Required work:
Where a line looks odd, keep it as it is and transcribe all the material.

Task input:
┌──

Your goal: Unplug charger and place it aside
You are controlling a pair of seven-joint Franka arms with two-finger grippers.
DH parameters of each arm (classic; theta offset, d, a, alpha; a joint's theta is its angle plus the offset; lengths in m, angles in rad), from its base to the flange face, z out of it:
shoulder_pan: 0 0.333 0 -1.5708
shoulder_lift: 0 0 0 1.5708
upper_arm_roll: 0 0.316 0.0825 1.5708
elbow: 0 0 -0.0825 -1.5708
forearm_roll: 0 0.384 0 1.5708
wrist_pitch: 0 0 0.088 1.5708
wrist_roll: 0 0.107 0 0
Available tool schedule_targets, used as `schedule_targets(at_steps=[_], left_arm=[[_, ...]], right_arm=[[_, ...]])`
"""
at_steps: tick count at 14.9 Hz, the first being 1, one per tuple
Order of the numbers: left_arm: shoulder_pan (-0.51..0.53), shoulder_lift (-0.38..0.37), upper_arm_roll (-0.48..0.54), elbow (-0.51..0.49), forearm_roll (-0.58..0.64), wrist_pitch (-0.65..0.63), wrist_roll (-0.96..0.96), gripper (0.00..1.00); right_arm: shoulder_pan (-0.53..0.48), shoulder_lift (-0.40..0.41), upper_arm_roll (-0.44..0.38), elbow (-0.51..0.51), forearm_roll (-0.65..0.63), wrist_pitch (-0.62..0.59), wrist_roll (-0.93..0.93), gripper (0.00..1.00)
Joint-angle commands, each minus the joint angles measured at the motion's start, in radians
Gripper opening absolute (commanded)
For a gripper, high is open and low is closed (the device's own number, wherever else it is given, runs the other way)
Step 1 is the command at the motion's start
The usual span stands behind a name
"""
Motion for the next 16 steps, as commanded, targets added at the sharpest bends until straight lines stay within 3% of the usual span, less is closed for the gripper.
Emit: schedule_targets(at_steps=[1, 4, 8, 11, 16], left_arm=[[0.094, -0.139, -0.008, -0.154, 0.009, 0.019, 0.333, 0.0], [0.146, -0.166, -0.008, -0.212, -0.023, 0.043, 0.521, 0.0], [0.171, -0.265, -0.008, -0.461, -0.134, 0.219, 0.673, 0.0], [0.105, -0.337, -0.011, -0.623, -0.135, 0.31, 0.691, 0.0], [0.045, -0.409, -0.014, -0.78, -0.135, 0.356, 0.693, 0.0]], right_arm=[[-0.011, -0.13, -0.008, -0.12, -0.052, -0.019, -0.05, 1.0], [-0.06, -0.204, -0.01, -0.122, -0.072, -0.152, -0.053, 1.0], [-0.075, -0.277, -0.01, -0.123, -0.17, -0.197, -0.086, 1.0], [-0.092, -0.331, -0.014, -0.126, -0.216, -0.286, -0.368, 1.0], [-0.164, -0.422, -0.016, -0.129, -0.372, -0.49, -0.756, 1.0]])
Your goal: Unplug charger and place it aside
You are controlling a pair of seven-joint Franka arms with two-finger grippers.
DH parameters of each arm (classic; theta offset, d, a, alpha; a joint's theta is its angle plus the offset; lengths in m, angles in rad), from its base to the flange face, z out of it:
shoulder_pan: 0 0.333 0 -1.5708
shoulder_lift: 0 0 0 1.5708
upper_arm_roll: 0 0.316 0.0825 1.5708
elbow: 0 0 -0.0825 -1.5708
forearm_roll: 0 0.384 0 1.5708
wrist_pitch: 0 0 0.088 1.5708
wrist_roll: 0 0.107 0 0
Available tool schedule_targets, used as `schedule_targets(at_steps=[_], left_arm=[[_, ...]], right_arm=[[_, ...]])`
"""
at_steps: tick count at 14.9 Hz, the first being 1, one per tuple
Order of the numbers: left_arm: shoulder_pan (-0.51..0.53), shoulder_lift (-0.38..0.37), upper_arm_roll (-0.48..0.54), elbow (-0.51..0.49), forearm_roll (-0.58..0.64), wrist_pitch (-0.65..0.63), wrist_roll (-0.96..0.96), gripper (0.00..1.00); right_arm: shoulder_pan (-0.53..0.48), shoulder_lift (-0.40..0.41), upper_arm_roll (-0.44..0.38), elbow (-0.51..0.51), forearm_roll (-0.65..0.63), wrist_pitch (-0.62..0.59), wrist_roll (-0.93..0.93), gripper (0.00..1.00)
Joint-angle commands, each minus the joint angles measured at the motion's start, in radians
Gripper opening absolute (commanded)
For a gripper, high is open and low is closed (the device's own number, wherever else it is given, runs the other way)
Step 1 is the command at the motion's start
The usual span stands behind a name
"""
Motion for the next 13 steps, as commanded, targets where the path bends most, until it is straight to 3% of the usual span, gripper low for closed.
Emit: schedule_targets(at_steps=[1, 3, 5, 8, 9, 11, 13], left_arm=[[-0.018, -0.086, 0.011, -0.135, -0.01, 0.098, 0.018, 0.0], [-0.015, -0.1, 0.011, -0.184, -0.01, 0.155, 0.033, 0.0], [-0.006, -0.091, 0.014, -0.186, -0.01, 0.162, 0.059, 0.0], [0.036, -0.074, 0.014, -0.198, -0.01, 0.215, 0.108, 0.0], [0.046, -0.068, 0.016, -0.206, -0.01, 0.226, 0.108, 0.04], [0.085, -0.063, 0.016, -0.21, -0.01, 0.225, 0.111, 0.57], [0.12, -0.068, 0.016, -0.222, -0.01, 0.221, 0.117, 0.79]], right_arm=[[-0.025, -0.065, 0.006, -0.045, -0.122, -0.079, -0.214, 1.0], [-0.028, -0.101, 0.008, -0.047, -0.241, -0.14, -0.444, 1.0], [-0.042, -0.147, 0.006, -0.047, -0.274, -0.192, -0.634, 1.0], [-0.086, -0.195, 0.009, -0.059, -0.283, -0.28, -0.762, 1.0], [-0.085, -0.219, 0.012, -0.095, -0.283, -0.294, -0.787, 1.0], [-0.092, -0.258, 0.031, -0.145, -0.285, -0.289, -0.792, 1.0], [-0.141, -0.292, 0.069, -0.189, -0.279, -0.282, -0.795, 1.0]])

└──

Solved problem:
Your goal: Unplug charger and place it aside
You are controlling a pair of seven-joint Franka arms with two-finger grippers.
DH parameters of each arm (classic; theta offset, d, a, alpha; a joint's theta is its angle plus the offset; lengths in m, angles in rad), from its base to the flange face, z out of it:
shoulder_pan: 0 0.333 0 -1.5708
shoulder_lift: 0 0 0 1.5708
upper_arm_roll: 0 0.316 0.0825 1.5708
elbow: 0 0 -0.0825 -1.5708
forearm_roll: 0 0.384 0 1.5708
wrist_pitch: 0 0 0.088 1.5708
wrist_roll: 0 0.107 0 0
Available tool schedule_targets, used as `schedule_targets(at_steps=[_], left_arm=[[_, ...]], right_arm=[[_, ...]])`
"""
at_steps: tick count at 14.9 Hz, the first being 1, one per tuple
Order of the numbers: left_arm: shoulder_pan (-0.51..0.53), shoulder_lift (-0.38..0.37), upper_arm_roll (-0.48..0.54), elbow (-0.51..0.49), forearm_roll (-0.58..0.64), wrist_pitch (-0.65..0.63), wrist_roll (-0.96..0.96), gripper (0.00..1.00); right_arm: shoulder_pan (-0.53..0.48), shoulder_lift (-0.40..0.41), upper_arm_roll (-0.44..0.38), elbow (-0.51..0.51), forearm_roll (-0.65..0.63), wrist_pitch (-0.62..0.59), wrist_roll (-0.93..0.93), gripper (0.00..1.00)
Joint-angle commands, each minus the joint angles measured at the motion's start, in radians
Gripper opening absolute (commanded)
For a gripper, high is open and low is closed (the device's own number, wherever else it is given, runs the other way)
Step 1 is the command at the motion's start
The usual span stands behind a name
"""
Motion for the next 16 steps, as commanded, targets added at the sharpest bends until straight lines stay within 3% of the usual span, less is closed for the gripper.
Emit: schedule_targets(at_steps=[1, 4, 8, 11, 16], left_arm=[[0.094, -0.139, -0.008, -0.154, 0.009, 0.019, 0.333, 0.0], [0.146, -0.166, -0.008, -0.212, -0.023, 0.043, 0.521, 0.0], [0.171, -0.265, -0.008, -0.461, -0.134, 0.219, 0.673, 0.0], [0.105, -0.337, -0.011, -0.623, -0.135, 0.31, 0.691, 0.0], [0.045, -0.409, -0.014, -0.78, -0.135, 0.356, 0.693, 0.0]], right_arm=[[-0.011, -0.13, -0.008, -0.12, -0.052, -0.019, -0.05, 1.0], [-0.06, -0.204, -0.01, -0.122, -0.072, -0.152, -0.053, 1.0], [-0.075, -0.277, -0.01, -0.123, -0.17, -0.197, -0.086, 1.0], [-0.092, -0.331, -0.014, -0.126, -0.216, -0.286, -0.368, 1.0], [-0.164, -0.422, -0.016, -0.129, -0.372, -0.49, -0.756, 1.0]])
Your goal: Unplug charger and place it aside
You are controlling a pair of seven-joint Franka arms with two-finger grippers.
DH parameters of each arm (classic; theta offset, d, a, alpha; a joint's theta is its angle plus the offset; lengths in m, angles in rad), from its base to the flange face, z out of it:
shoulder_pan: 0 0.333 0 -1.5708
shoulder_lift: 0 0 0 1.5708
upper_arm_roll: 0 0.316 0.0825 1.5708
elbow: 0 0 -0.0825 -1.5708
forearm_roll: 0 0.384 0 1.5708
wrist_pitch: 0 0 0.088 1.5708
wrist_roll: 0 0.107 0 0
Available tool schedule_targets, used as `schedule_targets(at_steps=[_], left_arm=[[_, ...]], right_arm=[[_, ...]])`
"""
at_steps: tick count at 14.9 Hz, the first being 1, one per tuple
Order of the numbers: left_arm: shoulder_pan (-0.51..0.53), shoulder_lift (-0.38..0.37), upper_arm_roll (-0.48..0.54), elbow (-0.51..0.49), forearm_roll (-0.58..0.64), wrist_pitch (-0.65..0.63), wrist_roll (-0.96..0.96), gripper (0.00..1.00); right_arm: shoulder_pan (-0.53..0.48), shoulder_lift (-0.40..0.41), upper_arm_roll (-0.44..0.38), elbow (-0.51..0.51), forearm_roll (-0.65..0.63), wrist_pitch (-0.62..0.59), wrist_roll (-0.93..0.93), gripper (0.00..1.00)
Joint-angle commands, each minus the joint angles measured at the motion's start, in radians
Gripper opening absolute (commanded)
For a gripper, high is open and low is closed (the device's own number, wherever else it is given, runs the other way)
Step 1 is the command at the motion's start
The usual span stands behind a name
"""
Motion for the next 13 steps, as commanded, targets where the path bends most, until it is straight to 3% of the usual span, gripper low for closed.
Emit: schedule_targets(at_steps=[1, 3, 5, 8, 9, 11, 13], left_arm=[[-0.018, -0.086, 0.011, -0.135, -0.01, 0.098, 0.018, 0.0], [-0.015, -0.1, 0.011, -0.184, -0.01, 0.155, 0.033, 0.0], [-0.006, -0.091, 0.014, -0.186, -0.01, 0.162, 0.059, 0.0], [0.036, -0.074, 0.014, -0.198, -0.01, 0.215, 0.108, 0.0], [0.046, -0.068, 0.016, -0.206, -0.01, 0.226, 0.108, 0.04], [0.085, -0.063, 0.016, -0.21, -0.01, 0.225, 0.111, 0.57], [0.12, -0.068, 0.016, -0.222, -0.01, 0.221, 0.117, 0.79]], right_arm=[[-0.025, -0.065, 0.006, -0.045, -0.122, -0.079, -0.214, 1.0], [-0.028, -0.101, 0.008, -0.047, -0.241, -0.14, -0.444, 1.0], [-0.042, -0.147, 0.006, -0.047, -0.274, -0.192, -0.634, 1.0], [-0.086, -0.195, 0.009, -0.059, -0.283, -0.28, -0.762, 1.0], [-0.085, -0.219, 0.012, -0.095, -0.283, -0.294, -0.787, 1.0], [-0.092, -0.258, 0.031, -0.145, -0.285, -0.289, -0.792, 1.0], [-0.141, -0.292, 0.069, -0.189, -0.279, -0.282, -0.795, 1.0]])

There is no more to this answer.